_Work to be completed:_ Copy the lines below, word for word, from the first through the line containing "Q: Mark one or more points on the lavender". Leave the pictures out.

BEGIN Stored data

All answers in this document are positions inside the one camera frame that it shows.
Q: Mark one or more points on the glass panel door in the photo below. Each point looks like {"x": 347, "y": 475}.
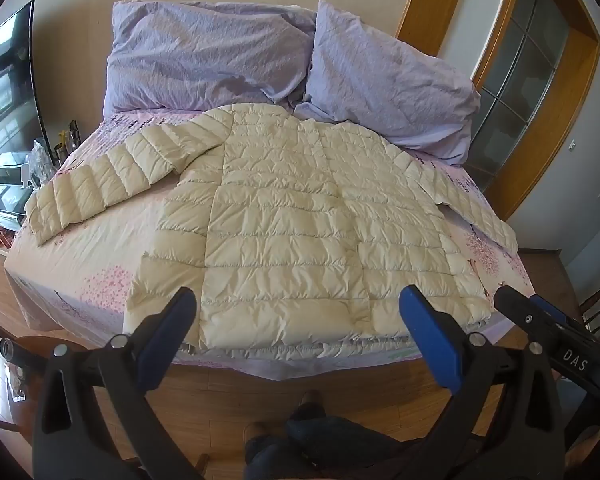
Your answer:
{"x": 520, "y": 80}

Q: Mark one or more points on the flat screen television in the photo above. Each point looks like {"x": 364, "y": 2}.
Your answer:
{"x": 7, "y": 95}

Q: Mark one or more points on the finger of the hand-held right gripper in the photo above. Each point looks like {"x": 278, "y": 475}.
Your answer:
{"x": 522, "y": 312}

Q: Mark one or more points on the brown shoe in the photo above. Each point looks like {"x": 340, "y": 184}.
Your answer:
{"x": 254, "y": 432}
{"x": 312, "y": 402}

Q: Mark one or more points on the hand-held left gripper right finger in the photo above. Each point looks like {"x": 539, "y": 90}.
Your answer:
{"x": 430, "y": 340}

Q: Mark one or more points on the lavender pillow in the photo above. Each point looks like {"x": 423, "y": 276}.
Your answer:
{"x": 200, "y": 55}
{"x": 380, "y": 85}

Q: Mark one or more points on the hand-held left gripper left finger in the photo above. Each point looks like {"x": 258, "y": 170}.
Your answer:
{"x": 172, "y": 330}

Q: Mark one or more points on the person's dark trousers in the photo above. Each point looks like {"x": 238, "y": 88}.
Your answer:
{"x": 330, "y": 445}

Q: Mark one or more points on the wooden framed glass door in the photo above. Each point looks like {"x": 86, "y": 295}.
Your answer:
{"x": 570, "y": 110}

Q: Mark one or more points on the metal cup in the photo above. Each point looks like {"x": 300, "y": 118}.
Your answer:
{"x": 60, "y": 152}

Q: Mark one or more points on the cream quilted puffer jacket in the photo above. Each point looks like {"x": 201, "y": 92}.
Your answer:
{"x": 280, "y": 220}

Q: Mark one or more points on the bed with floral sheet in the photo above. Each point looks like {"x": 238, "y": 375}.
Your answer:
{"x": 80, "y": 265}

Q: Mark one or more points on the dark picture frame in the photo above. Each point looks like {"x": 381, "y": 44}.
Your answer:
{"x": 73, "y": 132}

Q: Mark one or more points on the glass television cabinet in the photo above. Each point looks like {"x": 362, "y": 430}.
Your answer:
{"x": 0, "y": 195}

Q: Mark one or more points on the clear plastic bag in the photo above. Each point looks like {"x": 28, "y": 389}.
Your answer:
{"x": 40, "y": 162}

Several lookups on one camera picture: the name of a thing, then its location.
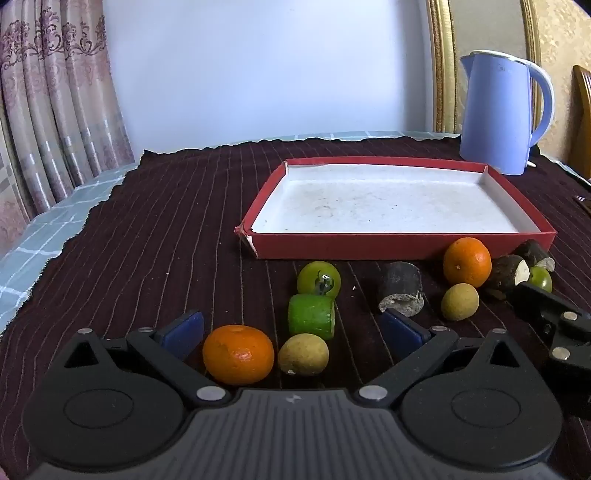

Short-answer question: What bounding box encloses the large mandarin orange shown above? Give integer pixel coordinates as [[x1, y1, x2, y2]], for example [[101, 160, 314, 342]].
[[443, 237, 493, 288]]

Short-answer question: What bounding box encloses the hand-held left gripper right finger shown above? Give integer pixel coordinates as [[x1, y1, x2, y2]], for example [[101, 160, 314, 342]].
[[355, 308, 532, 409]]

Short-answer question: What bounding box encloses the dark sugarcane piece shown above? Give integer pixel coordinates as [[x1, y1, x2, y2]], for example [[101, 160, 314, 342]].
[[513, 239, 556, 273], [378, 261, 425, 317], [485, 255, 531, 301]]

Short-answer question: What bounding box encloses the gold framed wall panel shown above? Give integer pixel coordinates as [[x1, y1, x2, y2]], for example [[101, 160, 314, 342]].
[[425, 0, 543, 134]]

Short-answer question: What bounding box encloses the dark striped cloth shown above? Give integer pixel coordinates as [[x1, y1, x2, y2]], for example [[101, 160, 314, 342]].
[[0, 135, 591, 480]]

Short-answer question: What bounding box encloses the pink patterned curtain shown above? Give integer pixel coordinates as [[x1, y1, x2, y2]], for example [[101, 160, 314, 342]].
[[0, 0, 136, 259]]

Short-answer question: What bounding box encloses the wooden headboard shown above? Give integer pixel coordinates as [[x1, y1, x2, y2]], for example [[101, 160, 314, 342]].
[[569, 65, 591, 181]]

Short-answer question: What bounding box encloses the small mandarin orange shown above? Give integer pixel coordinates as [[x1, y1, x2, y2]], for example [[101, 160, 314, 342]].
[[202, 324, 275, 387]]

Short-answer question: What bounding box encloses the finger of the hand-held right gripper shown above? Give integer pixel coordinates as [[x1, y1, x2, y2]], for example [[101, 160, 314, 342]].
[[507, 281, 591, 374]]

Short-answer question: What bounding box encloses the blue electric kettle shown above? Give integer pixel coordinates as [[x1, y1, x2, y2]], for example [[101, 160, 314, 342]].
[[458, 51, 555, 176]]

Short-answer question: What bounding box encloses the green jujube with stem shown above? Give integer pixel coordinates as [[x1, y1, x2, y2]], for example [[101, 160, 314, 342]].
[[297, 261, 342, 298]]

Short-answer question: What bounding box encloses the red cardboard box tray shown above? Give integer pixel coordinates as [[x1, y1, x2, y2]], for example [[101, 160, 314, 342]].
[[235, 158, 558, 260]]

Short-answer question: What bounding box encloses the green sugarcane piece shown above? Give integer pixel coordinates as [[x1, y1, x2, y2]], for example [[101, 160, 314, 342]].
[[288, 294, 336, 341]]

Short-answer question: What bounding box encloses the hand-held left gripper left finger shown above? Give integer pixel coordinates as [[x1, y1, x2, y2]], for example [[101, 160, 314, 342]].
[[48, 310, 232, 409]]

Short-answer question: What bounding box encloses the yellow-brown longan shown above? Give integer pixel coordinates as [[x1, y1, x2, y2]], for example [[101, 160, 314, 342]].
[[440, 283, 480, 321], [277, 334, 330, 377]]

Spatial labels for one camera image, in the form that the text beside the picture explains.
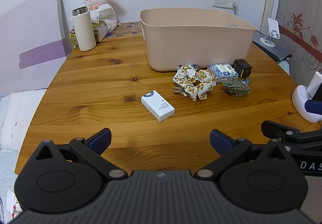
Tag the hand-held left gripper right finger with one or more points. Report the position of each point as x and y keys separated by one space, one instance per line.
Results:
x=220 y=142

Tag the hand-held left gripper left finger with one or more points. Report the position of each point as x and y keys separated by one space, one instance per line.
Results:
x=99 y=139

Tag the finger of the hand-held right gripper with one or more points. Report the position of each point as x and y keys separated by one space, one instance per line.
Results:
x=276 y=131
x=314 y=111

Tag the beige plastic storage bin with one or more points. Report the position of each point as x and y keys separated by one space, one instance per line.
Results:
x=196 y=45

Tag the white tabletop device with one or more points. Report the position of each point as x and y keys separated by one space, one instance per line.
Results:
x=299 y=98

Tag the green packet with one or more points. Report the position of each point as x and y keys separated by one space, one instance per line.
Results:
x=236 y=87

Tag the floral fabric scrunchie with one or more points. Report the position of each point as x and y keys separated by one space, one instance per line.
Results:
x=193 y=83

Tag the white cardboard box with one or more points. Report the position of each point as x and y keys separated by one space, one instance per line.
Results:
x=156 y=105

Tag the grey hair clip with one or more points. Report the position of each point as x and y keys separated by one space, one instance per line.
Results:
x=177 y=89

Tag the blue white patterned box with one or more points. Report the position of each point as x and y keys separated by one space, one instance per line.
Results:
x=222 y=71

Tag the dark brown box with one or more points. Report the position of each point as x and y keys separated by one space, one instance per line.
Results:
x=242 y=68

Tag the dark tablet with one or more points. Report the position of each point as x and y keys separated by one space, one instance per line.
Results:
x=276 y=49

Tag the dark flat box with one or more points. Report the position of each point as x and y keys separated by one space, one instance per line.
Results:
x=193 y=66

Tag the white pillow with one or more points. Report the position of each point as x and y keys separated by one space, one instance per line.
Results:
x=20 y=118

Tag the white phone stand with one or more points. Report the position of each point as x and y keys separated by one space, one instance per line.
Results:
x=273 y=26

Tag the light blue bedsheet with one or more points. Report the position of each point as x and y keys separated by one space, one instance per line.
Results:
x=6 y=171

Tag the gold foil packet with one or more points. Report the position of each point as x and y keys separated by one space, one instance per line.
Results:
x=73 y=38

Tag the white thermos bottle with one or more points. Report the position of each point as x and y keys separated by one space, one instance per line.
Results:
x=84 y=33

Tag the beige tissue box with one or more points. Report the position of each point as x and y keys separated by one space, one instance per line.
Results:
x=99 y=31

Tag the purple flower table mat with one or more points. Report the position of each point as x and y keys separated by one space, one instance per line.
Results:
x=125 y=29

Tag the white tissue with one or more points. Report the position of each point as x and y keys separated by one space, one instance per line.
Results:
x=102 y=10

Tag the white and purple board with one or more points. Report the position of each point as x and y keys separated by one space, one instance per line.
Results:
x=32 y=25

END Stored data

_Solved problem:_
All answers in this document are positions inside the one camera frame that it shows.
Q: Mark one or more points on the glass panel door in the photo below. Each point looks like {"x": 347, "y": 475}.
Your answer:
{"x": 520, "y": 80}

Q: Mark one or more points on the flat screen television in the photo above. Each point looks like {"x": 364, "y": 2}.
Your answer:
{"x": 7, "y": 95}

Q: Mark one or more points on the finger of the hand-held right gripper in the photo above. Each point looks like {"x": 278, "y": 475}.
Your answer:
{"x": 522, "y": 312}

Q: Mark one or more points on the brown shoe in the photo above. Each point looks like {"x": 340, "y": 184}.
Your answer:
{"x": 254, "y": 432}
{"x": 312, "y": 402}

Q: Mark one or more points on the hand-held left gripper right finger in the photo above. Each point looks like {"x": 539, "y": 90}.
Your answer:
{"x": 430, "y": 340}

Q: Mark one or more points on the lavender pillow in the photo above. Each point looks like {"x": 423, "y": 276}.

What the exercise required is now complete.